● **Exercise description**:
Omit any picture, and return the remaining data exactly as written.
□ □ □ □ □
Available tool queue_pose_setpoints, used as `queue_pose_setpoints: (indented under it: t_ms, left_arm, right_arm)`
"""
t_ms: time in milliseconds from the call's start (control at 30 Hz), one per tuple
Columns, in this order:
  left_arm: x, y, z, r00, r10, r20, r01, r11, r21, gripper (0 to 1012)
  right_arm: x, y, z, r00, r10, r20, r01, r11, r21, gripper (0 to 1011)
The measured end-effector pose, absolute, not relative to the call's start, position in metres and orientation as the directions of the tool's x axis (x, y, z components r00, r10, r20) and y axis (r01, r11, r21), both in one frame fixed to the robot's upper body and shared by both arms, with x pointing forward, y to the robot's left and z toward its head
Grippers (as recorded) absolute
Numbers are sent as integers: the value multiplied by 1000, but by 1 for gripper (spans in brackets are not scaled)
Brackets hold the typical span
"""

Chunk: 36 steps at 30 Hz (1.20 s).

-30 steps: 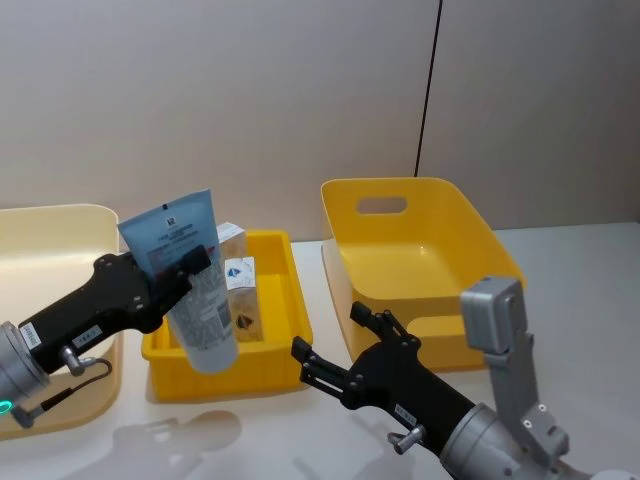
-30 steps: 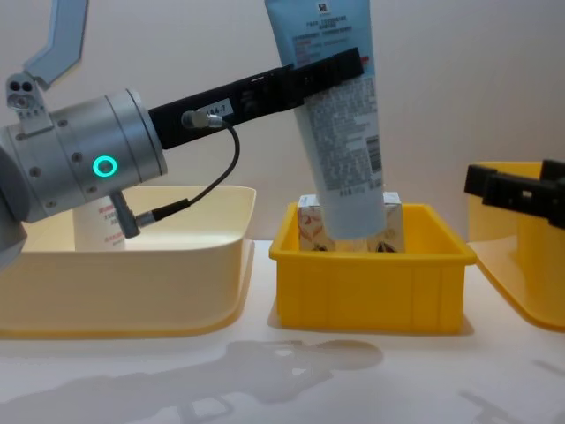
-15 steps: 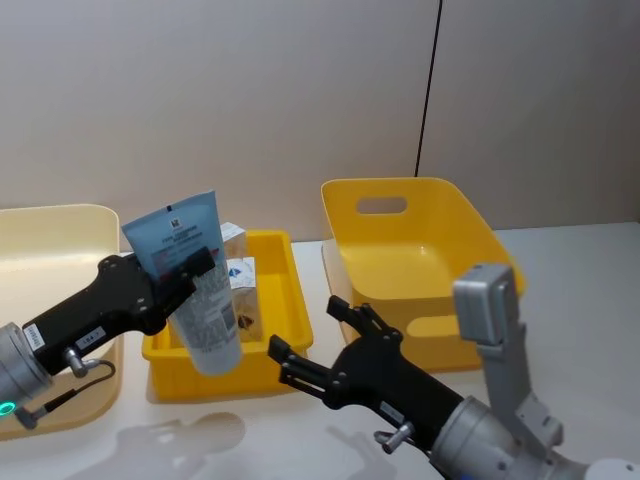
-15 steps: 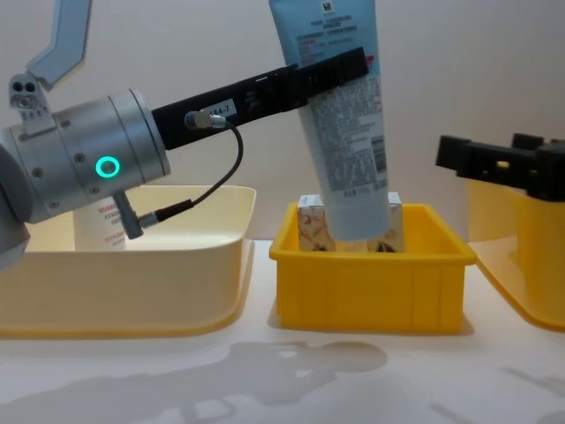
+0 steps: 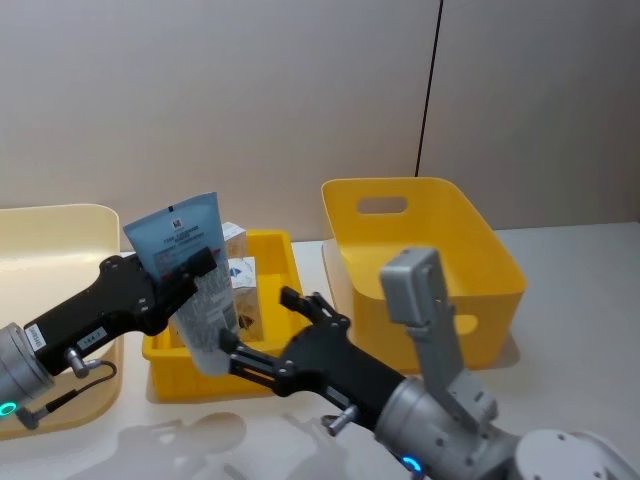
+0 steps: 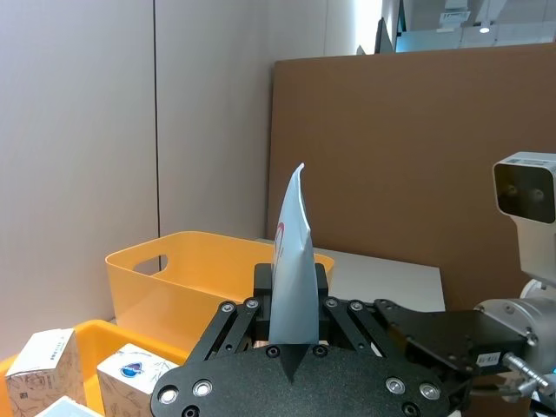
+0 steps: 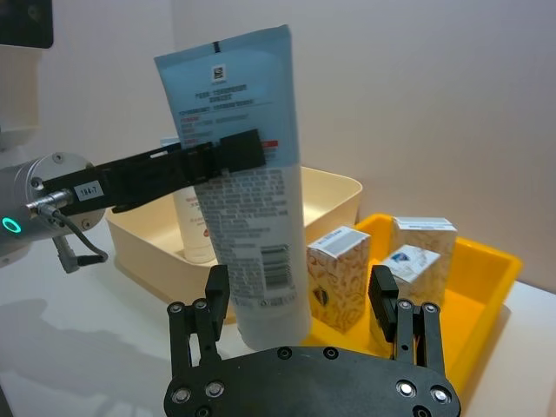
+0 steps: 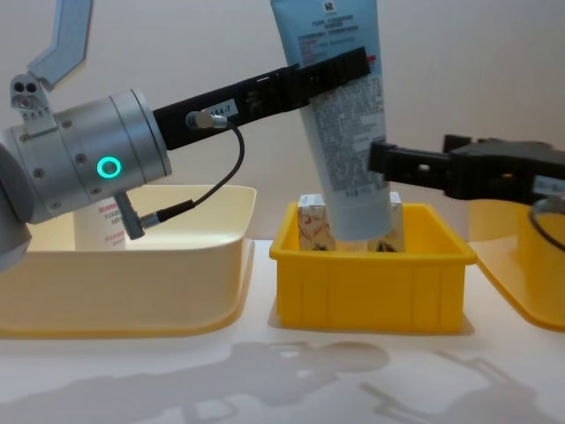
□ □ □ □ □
● **The answer**:
Available tool queue_pose_setpoints, used as `queue_pose_setpoints: (indented under it: t_ms, left_arm, right_arm)`
"""
t_ms: time in milliseconds from the call's start (control at 30 Hz), one per tuple
Columns, in this order:
  left_arm: x, y, z, r00, r10, r20, r01, r11, r21, gripper (0 to 1012)
  right_arm: x, y, z, r00, r10, r20, r01, r11, r21, gripper (0 to 1011)
The measured end-effector pose, absolute, not relative to the call's start, position in metres and orientation as the directions of the tool's x axis (x, y, z components r00, r10, r20) and y axis (r01, r11, r21), both in one frame fixed to the robot's upper body and shared by both arms, with x pointing forward, y to the robot's left and z toward its head
Grippers (as recorded) absolute
Numbers are sent as integers: the value multiplied by 1000, but by 1 for gripper (spans in brackets are not scaled)
Brackets hold the typical span
"""

Chunk: 36 steps at 30 Hz (1.20 s).

-30 steps: 
-30 steps: 
-15 steps: 
-15 steps: 
+0 steps: 
+0 steps: 
+0 steps: 
+0 steps: 

Thus the exercise is complete.